Задумчиво, с жалостью следил он за уходившим в ночь, а бледные блики очажного огня все так же упрямо терлись о его спину, голову. Время шло...
ЛЕСНАЯ ОПУШКА
Взгляд Доменико вяло скользил по знакомым ломаным узорам тяжелого, к потолку подобравшегося ковра. Во дворе с утра кололи дрова, но резкие, короткие удары с размаху бившего топора лишь изредка проникали в его дремотное сознание. Лень было вставать, и, лежа лицом к стене, он поневоле разглядывал ковер. Хотелось пить. Потянулся к медному кувшинчику у изголовья, поднес к губам и скривился — теплой оказалась вода. Ногой скинул одеяло, поднялся. Босой прошел к окну. Внизу парень его лет рубил дрова. Да, можно было и его окликнуть, конечно, и велеть принести воды, но постеснялся — его лет был парень. Вернулся к постели, лениво потянулся за рубахой, но морил сон, и он одевался, не разлепляя век. Неохота было спускаться во двор, и снова выглянул из окна — к воротам шел Бибо. Обрадовался: не выносил старшего работника.
— Эй, Бибо!
— Чего тебе?
— Дай попить.
— Попить? — протянул Бибо, пытаясь увильнуть, и нашелся: — Эй, слышь, парень, снеси ему наверх свежей воды...
Парень всадил топор в здоровенный чурбак и побежал за кувшином.
Разом опротивело все. Нехотя спустился во двор — ни Бибо, ни парня там уже не было. Подошел к дровам, ухватился за топор, но, крепко всаженный, он не поддался, поднатужился, рванул изо всех сил и отлетел вместе с ним, толкнув кого-то спиной. Обернулся — за спиной нерешительно улыбался ему парень, прикрыв ладонью кувшин. Доменико тоже заулыбался и, перекинув топор в левую руку, правой поднес кувшин ко рту, однако не удержал — большой был кувшин. Приставил топор к ноге, обхватил прохладный глиняный сосуд всеми десятью пальцами и всласть напился, потом снова взялся за топор. Парень остерег:
— Ногу не покалечь.
Доменико задели его слова, но ничего похожего на насмешку в лице парня не заметил. Настроение все равно испортилось, и он равнодушно протянул ему топор.

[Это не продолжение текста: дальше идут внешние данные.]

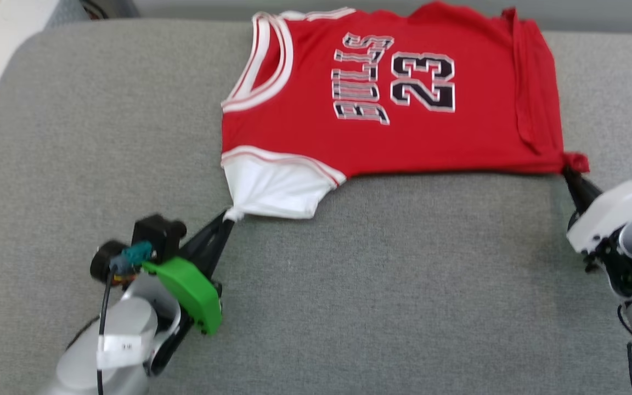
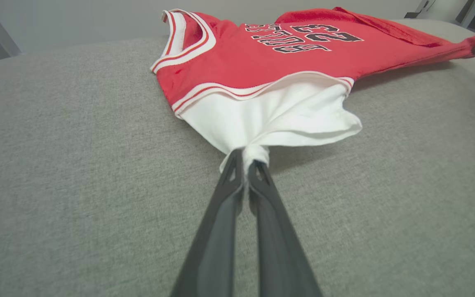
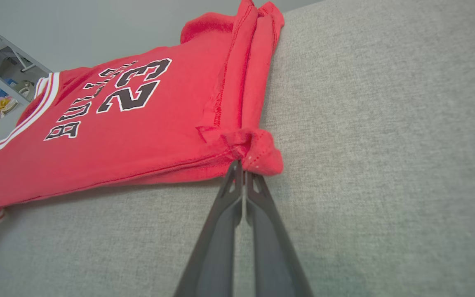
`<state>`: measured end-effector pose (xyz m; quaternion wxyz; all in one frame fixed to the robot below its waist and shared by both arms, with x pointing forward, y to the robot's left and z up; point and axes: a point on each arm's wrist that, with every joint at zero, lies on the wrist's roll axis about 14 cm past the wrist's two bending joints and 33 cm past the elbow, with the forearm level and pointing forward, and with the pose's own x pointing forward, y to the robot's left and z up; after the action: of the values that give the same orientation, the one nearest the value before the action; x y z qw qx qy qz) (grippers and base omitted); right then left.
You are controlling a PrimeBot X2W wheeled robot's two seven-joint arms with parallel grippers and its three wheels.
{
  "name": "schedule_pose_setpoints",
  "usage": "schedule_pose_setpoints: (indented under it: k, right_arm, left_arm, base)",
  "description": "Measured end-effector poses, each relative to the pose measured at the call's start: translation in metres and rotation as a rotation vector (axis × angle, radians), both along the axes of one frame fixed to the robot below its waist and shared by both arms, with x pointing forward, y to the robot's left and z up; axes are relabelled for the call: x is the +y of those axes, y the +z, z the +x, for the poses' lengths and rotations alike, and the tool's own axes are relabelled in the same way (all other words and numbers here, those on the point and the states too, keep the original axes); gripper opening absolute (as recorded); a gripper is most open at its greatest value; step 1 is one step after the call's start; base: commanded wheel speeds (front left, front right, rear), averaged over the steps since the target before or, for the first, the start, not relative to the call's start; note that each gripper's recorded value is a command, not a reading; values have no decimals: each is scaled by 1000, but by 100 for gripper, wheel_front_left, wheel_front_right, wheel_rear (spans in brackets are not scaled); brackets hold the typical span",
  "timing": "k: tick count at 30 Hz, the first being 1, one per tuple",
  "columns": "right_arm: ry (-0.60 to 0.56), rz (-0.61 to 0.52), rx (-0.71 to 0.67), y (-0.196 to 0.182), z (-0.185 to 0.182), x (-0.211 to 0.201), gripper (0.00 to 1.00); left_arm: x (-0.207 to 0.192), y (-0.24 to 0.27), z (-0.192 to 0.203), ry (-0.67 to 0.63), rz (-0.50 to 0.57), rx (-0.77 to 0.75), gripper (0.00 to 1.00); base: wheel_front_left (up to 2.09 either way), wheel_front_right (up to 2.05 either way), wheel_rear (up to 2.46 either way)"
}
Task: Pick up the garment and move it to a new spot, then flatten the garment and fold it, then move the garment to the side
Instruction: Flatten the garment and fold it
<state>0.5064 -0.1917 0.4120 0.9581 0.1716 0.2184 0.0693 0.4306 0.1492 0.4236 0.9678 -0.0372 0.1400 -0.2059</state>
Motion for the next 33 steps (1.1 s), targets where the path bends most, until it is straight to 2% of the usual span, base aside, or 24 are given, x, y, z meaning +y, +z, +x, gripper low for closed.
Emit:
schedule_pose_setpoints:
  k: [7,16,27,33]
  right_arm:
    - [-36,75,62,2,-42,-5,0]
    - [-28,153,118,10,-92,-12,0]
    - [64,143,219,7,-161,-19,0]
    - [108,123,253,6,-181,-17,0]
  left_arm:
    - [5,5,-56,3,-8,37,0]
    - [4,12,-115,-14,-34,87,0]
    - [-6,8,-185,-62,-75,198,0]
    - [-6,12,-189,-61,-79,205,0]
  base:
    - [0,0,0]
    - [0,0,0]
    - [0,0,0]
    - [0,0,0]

Вышел за ворота, побрел по дороге, медленно шел, не спеша, раза два груженая арба обогнала. Брел, не думая, куда и зачем, не знал, чем заняться. По сторонам дороги, на полях и виноградниках, трудились крестьяне — пололи, мотыжили, утирали рукой взмокший лоб, на минуту-другую расправляли онемевшую спину и снова брались за мотыгу.
Да, правда — чужак!
А тот, укрывшись в тени на лесной опушке, подложив руку под голову и закрыв глаза, думал свою думу.

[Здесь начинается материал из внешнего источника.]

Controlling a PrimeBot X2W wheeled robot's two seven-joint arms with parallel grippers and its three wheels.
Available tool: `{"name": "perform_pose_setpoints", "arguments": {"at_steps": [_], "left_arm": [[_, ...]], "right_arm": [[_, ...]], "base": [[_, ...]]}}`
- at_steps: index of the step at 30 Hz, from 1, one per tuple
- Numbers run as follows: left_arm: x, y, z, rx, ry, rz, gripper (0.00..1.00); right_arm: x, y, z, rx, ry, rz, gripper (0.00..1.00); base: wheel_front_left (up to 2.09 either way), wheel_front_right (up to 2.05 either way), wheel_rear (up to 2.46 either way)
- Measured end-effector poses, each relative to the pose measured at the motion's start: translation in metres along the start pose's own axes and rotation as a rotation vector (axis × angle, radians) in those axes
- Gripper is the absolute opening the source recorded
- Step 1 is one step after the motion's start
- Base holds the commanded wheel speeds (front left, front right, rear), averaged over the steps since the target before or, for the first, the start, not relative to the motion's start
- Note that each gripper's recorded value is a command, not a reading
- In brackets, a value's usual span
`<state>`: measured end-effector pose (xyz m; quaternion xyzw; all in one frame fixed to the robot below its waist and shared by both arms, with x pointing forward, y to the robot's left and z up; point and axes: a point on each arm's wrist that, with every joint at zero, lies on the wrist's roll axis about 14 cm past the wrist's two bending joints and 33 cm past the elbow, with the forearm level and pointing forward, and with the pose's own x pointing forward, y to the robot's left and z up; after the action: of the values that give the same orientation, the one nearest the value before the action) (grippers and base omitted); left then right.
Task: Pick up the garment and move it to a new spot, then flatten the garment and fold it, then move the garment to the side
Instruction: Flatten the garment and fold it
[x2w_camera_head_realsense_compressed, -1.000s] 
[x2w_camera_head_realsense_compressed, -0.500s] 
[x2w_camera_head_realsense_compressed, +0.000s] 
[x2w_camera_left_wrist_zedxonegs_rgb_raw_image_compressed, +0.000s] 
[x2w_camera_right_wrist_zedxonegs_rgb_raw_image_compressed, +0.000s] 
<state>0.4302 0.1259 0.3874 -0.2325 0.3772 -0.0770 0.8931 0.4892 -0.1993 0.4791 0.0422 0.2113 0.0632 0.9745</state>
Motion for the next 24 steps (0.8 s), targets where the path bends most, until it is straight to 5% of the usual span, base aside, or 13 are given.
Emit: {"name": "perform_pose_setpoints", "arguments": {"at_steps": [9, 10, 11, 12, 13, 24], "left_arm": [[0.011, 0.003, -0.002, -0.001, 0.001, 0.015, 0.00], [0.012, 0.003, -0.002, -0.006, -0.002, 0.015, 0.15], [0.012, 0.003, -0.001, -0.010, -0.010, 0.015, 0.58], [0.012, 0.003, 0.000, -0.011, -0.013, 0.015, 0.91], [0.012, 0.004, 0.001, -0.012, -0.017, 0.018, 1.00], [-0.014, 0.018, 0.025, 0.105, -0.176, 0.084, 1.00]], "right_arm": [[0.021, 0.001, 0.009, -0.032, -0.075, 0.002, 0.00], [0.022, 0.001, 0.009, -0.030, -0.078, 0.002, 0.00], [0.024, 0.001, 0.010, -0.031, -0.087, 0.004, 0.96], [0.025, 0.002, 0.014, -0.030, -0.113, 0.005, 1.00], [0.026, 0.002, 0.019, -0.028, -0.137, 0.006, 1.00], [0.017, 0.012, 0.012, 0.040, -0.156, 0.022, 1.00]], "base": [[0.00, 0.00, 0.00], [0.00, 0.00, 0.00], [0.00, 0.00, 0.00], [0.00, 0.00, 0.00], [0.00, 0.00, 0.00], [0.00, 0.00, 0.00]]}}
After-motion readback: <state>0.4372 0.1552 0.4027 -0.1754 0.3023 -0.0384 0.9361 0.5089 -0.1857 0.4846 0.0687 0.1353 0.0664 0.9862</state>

Беглец испуганно вскочил было, но, увидев Доменико, успокоился.
— Это ты...
— Да, напугал?
— Нет, от неожиданности просто. Задумался и... Не знаешь, что это, Доменико?
— Лесная груша, дичок.
— Похожа на садовую.
— Да, полно ее в лесу, кислятина, есть нельзя.
— Почему же, на вкус ничего, хорошая.
— Вырастет в лесу хорошая, как же!
— А чего не вырастет, видишь — растет... К слову сказать, Доменико, нет на свете плохого дерева, плохого растения...
— Нет, говоришь? — Доменико подумал и вспомнил : — А вот папоротник, на кой он, какой от него прок?
— Дался тебе этот папоротник, — засмеялся Беглец, — чем он тебе мешает?
Доменико смутился, устремил взор в сторону селения какой-то крестьянин, издали не разобрал кто, бил молотом, звук запоздало докатывался до опушки. Долго следил за ним, потом уставился на небо, сладко зевнул.